Our project made use of the following pieces of hardware. We combined this hardware using the usual suspects, breadboards, wires, and resistors.

Fixed Point Operations


The AVR processor does not have built in support for floating point types. As a consequence, floating point operations are achieved using software. This has the drawback that performing floating point arithmetic is significantly slower than integer arithmetic, transforming 1-cycle instructions into 200 plus cycle instructions. This had a noticeable performance impact during exercise 4 when contrasting floating point analysis of an analog signal to integer analysis. When considering performance and our overarching goal of achieving low power consumption, it is in our interest to have as few floating point operations in our solution as possible.

When considering how to approach calculations typically done with floating point types, such as a low pass filter, we decided that fixed point operation may fit our needs.

Fixed point types can be considered integer values that are scaled up and down to represent smaller values. For instance, a fixed point scale of 10 would mean that 15 represents 1.5, and 57 represents 5.7. For efficient transformation to and from a fixed point format embedded programmers typically use a scale that is a power of 2. This allows scaling to be done by bit shifting. Fixed point numbers used in this way are typically expressed in the form QI.F where Q is the "sign" bit (in the 2's complement sense), I is the integer bits, and F is the fractional bits. So our chosen fixed point format of Q7.8 translates to a 16-bit value of the form:

Sign bit → 0 Integer bits → 0000000 Fractional bits → 00000000

The implementation of the data type is quite straightforward. Q7.8 corresponds to a scale of 0x0100.

1234567
// [-128.996, 127.996]
#define Q78_SCALE_FACTOR 0x0100

// Q7.8
typedef s16 Q78_t;

#define Q78(n) ((Q78_t) ((n) * Q78_SCALE_FACTOR))

We provide a type definition and a conversion macro for convenience. A macro is used rather than a function to allow for optimization of numeric constants. If a fixed point number is immediately added to or subtracted from a numeric constant and it is initialized using a macro, the numeric constants can be pre-applied by the compiler.

Fixed point numbers have several advantages, the first being that addition and subtraction are trivial.

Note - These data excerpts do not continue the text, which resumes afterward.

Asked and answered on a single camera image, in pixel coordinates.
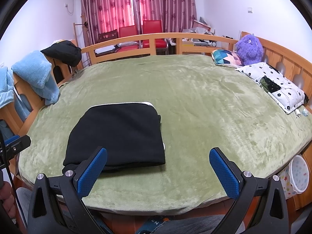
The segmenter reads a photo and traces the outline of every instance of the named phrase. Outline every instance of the red floral curtain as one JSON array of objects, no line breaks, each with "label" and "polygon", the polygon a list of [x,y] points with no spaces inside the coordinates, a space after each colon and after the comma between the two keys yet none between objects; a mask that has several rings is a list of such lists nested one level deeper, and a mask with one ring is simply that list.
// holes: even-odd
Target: red floral curtain
[{"label": "red floral curtain", "polygon": [[82,0],[82,5],[92,44],[98,42],[99,33],[134,24],[131,0]]},{"label": "red floral curtain", "polygon": [[143,20],[162,20],[164,32],[181,32],[196,19],[195,0],[133,0],[133,7],[139,30]]}]

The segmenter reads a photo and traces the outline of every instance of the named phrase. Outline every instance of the person's hand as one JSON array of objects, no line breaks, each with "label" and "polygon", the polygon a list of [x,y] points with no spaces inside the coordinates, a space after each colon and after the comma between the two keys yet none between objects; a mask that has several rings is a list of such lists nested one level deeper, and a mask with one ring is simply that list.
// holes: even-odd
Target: person's hand
[{"label": "person's hand", "polygon": [[3,207],[10,218],[15,218],[14,196],[11,194],[11,185],[9,182],[4,182],[4,186],[0,189],[0,200],[3,202]]}]

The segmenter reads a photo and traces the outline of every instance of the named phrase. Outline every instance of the geometric patterned pillow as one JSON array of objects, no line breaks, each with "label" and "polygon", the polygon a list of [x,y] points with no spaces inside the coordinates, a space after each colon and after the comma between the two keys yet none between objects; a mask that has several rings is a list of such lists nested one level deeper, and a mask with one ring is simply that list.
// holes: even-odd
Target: geometric patterned pillow
[{"label": "geometric patterned pillow", "polygon": [[211,53],[215,65],[229,68],[239,68],[243,62],[239,56],[229,50],[217,49]]}]

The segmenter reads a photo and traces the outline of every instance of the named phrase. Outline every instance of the plastic bucket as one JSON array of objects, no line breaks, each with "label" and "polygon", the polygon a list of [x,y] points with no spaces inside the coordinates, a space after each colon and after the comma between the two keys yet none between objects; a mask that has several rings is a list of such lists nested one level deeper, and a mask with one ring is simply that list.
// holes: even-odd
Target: plastic bucket
[{"label": "plastic bucket", "polygon": [[309,183],[308,166],[302,156],[296,155],[279,174],[286,199],[303,193]]}]

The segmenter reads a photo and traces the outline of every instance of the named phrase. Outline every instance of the plush toy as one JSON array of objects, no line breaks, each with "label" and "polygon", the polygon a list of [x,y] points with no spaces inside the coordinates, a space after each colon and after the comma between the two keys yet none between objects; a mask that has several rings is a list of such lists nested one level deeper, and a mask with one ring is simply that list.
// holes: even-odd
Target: plush toy
[{"label": "plush toy", "polygon": [[263,47],[260,40],[254,35],[248,34],[236,43],[236,54],[241,58],[244,66],[261,62]]}]

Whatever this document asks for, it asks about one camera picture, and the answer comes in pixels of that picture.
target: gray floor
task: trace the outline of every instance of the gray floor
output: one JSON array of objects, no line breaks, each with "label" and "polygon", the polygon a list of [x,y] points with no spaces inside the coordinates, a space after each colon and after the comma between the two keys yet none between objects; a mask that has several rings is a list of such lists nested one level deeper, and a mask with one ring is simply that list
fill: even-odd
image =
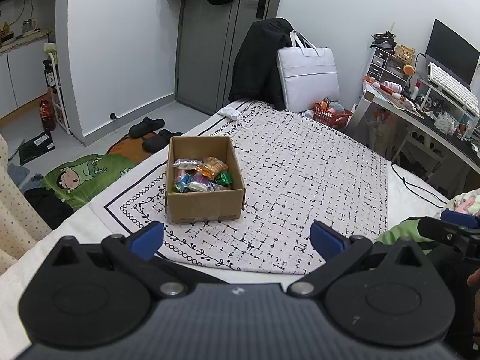
[{"label": "gray floor", "polygon": [[[207,114],[196,111],[186,105],[172,102],[120,127],[87,147],[83,146],[82,143],[72,135],[68,135],[60,126],[57,126],[57,128],[52,131],[55,150],[49,151],[24,165],[30,169],[30,175],[27,179],[36,173],[44,176],[61,164],[74,161],[85,155],[105,154],[115,142],[128,133],[131,126],[142,121],[145,116],[149,116],[152,119],[164,119],[164,128],[171,132],[187,132],[209,118]],[[21,138],[25,140],[32,139],[42,131],[42,122],[38,115],[38,110],[32,109],[9,125],[3,127],[0,133],[7,143],[14,143],[14,141],[18,141],[18,139]],[[18,154],[16,154],[12,161],[15,164],[20,164]]]}]

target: door lock
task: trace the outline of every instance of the door lock
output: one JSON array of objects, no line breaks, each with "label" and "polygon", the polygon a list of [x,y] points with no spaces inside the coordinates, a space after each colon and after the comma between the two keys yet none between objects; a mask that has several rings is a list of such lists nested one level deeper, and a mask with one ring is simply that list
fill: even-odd
[{"label": "door lock", "polygon": [[257,7],[257,19],[263,19],[263,16],[265,15],[265,7],[267,5],[267,0],[257,0],[258,1],[258,7]]}]

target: dotted beige curtain
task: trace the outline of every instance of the dotted beige curtain
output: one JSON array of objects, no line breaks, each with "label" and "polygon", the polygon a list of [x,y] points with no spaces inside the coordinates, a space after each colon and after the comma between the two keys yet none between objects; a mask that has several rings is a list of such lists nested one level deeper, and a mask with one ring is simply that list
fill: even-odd
[{"label": "dotted beige curtain", "polygon": [[0,135],[0,275],[52,231],[8,176],[7,165]]}]

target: black slipper
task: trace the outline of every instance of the black slipper
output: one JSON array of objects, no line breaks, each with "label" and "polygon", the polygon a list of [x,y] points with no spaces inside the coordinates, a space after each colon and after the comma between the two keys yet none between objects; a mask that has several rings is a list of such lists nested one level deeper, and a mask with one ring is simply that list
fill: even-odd
[{"label": "black slipper", "polygon": [[165,120],[152,120],[147,116],[140,123],[137,123],[135,126],[131,126],[130,130],[128,130],[128,135],[130,135],[132,138],[141,138],[149,132],[160,130],[163,126],[165,126]]},{"label": "black slipper", "polygon": [[171,133],[168,130],[160,130],[157,135],[143,140],[142,147],[146,152],[156,153],[170,144],[171,137],[179,137],[182,132]]}]

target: red plastic basket
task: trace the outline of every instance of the red plastic basket
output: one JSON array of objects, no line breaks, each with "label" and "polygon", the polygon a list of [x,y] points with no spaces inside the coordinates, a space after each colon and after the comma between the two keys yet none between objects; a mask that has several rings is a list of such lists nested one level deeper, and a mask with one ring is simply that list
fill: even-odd
[{"label": "red plastic basket", "polygon": [[352,112],[345,110],[345,114],[336,114],[320,107],[320,103],[314,103],[313,120],[326,124],[332,128],[343,128],[352,116]]}]

Integer addition and subtraction of fixed point values sharing the same scale work without additional effort. Multiplication and division requires a little more work, but not much.

123456789101112131415161718
Q78_t Q78_mul(Q78_t a, Q78_t b) {
    s32 tmp_a = a;
    s32 tmp_b = b;
    s32 tmp_c = (tmp_a * tmp_b) / Q78_SCALE_FACTOR;
    return (Q78_t) tmp_c;
}

Q78_t Q78_div(Q78_t a, Q78_t b) {
    s32 tmp_a = a;
    s32 tmp_b = b;
    s32 tmp_c = (tmp_a * Q78_SCALE_FACTOR) / tmp_b;
    return (Q78_t) tmp_c;
}

Q78_t Q78_lpf(Q78_t sample, Q78_t average, Q78_t factor) {
    static Q78_t one = Q78(1);
    return Q78_mul(sample, factor) + Q78_mul(average, (one - factor));
}

The key to these operations is ensuring that you do not overflow your intermediate values, hence both multiplication and division use 32-bit integers for intermediate values. In addition to multiplication and division operations, we also implement a simple low pass filter using fixed point values.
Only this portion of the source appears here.